Thymosin β 4 sulfoxide is an anti-inflammatory agent generated by monocytes in the presence of glucocorticoids

Abstract
The possibility that glucocorticoids upregulate the expression of anti-inflammatory mediators is an exciting prospect for therapy in inflammatory diseases, because these molecules could give the therapeutic benefits of steroids without toxic side effects1,2. Supernatants from monocytes3 and macrophages4 cultured in the presence of glucocorticoids increase the dispersion of neutrophils from a cell pellet in the capillary tube migration assay. This supernatant factor, unlike other neutrophil agonists, promotes dispersive locomotion of neutrophils at uniform concentration, lowers their adhesion to endothelial cells, inhibits their chemotactic response to fMLP and induces distinctive morphological changes5,6. Here we show that thymosin β4 sulfoxide is generated by monocytes in the presence of glucocorticoids and acts as a signal to inhibit an inflammatory response.

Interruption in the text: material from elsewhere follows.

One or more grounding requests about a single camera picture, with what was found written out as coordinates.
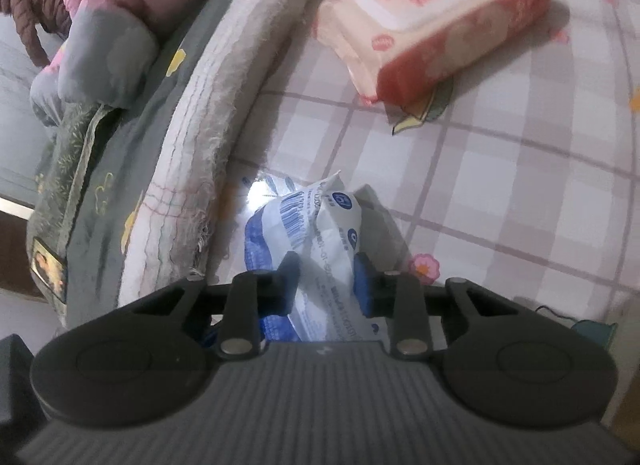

In vitro, thymosin β4 sulfoxide inhibited neutrophil chemotaxis, and in vivo, the oxidized peptide, but not the native form, was a potent inhibitor of carrageenin-induced edema in the mouse paw. Thymosin β4 is unique, because oxidation attenuates its intracellular G-actin sequestering activity7, but greatly enhances its extracellular signaling properties. This description of methionine oxidation conferring extracellular function on a cytosolic protein8 may have far-reaching implications for future strategies of anti-inflammatory therapy.